We learnt pretty quick about the dangers of weakness in the school playground when we were young. Any show of it and we could be jumped. Beaten up at the school gates, or trolled online.
So in the distorted worldview that we men have been brought up to believe is normal, vulnerability becomes synonymous with weakness. They are one and the same.
And God forbid we are ever seen to be weak!
Our entire masculine identity is based on a notion of rugged individualism, personal strength and stoicism – existing without needing others.
Yet this belief is exactly what leaves us feeling so isolated and alone in our lives and desperate for connection, willing to do whatever it takes to numb ourselves from the pain of it.
It feels complicated to write about, as I’m immediately questioning the judgments we make about weakness. That strong equals good, and weak, bad. In saying “vulnerability is not weakness”, I might simply be slipping into another false binary of vulnerability equals good, but weak still bad.
So why do we see weakness as a problem at all?
Part of it is that we tend to think of these as fixed states when in fact they’re relative. The older I get, the less physical strength I have, and the more I see my mental faculties becoming slowly compromised.
But why should that condemn me to being of less value than I was when I was younger? Why is it that I feel shame when I have to reach out to others for support for things I once took for granted? Am I worth less as a human being? I know I have more to offer – more experience and more wisdom – than at any previous point in my life. So, who or what gets to define strength or weakness as being good or bad?

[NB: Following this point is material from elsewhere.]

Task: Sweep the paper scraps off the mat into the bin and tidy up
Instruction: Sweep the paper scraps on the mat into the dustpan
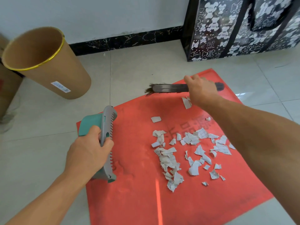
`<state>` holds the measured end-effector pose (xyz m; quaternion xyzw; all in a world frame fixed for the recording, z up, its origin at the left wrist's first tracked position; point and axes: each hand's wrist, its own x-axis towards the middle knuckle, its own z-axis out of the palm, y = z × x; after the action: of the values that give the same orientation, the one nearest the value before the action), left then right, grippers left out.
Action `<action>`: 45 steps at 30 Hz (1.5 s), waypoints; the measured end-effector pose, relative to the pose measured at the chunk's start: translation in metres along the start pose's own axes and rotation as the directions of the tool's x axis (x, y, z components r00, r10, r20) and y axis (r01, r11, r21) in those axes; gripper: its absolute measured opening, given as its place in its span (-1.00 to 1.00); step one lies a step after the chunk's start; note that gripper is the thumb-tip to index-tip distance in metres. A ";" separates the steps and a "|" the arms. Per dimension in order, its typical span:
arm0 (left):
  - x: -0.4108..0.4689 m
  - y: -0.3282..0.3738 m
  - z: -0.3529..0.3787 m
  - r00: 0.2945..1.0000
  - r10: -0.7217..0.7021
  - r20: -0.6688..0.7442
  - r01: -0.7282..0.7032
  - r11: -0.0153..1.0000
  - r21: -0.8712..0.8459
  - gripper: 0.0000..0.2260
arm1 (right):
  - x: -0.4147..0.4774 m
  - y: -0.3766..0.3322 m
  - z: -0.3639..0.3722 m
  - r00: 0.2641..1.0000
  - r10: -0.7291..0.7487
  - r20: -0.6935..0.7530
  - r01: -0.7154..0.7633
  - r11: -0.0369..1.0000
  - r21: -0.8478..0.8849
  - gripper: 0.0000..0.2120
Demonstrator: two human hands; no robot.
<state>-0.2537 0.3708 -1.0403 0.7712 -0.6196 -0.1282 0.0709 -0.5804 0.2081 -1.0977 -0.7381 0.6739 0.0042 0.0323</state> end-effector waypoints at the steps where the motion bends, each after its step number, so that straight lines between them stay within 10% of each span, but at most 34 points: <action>1: 0.000 0.000 0.000 1.000 0.003 -0.002 -0.003 1.000 0.001 -0.75 | 0.003 0.002 0.005 1.000 0.016 -0.001 -0.016 1.000 -0.005 -0.70; 7: 0.000 -0.001 0.002 1.000 0.007 -0.004 -0.007 1.000 0.015 -0.73 | 0.005 -0.006 0.037 0.987 0.146 0.064 -0.151 0.984 0.089 -0.69; 16: 0.000 0.010 0.009 0.999 0.043 -0.006 -0.043 0.997 0.065 -0.76 | -0.029 -0.020 0.027 0.958 -0.077 0.276 0.068 0.997 0.040 -0.70; 25: -0.005 0.031 0.002 0.990 0.114 -0.082 -0.112 0.993 0.029 -0.76 | -0.035 -0.011 0.017 0.994 0.105 -0.011 -0.103 0.988 0.112 -0.71; 34: -0.006 0.048 0.017 0.996 0.086 0.019 -0.087 0.995 0.043 -0.76 | -0.092 -0.041 0.036 0.960 -0.007 0.280 -0.035 0.989 0.144 -0.65; 45: -0.014 0.046 0.011 0.998 0.047 0.032 -0.049 0.997 0.057 -0.77 | -0.140 -0.003 -0.006 0.997 0.057 -0.044 -0.045 0.969 0.244 -0.81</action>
<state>-0.3028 0.3747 -1.0372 0.7556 -0.6424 -0.1206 0.0421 -0.5905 0.3472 -1.0842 -0.7110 0.6886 -0.0965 0.1052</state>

It’s simply relative. In some ways, I feel weaker than I used to, and in others I feel stronger. But even then, so what?
Either way, I no longer see it as a risk to my personal value or well-being.
[ What does “vulnerability” mean to you? ]
What do you understand vulnerability to mean?
What messages did you receive about the relationship between vulnerability and weakness?
If you think back over your life, can you start to separate experiences of weakness from those of vulnerability? How might they be different?
And how do you feel towards the idea of weakness? What does “being weak” mean to you? What compassion do you have for what you might think of as weakness in yourself?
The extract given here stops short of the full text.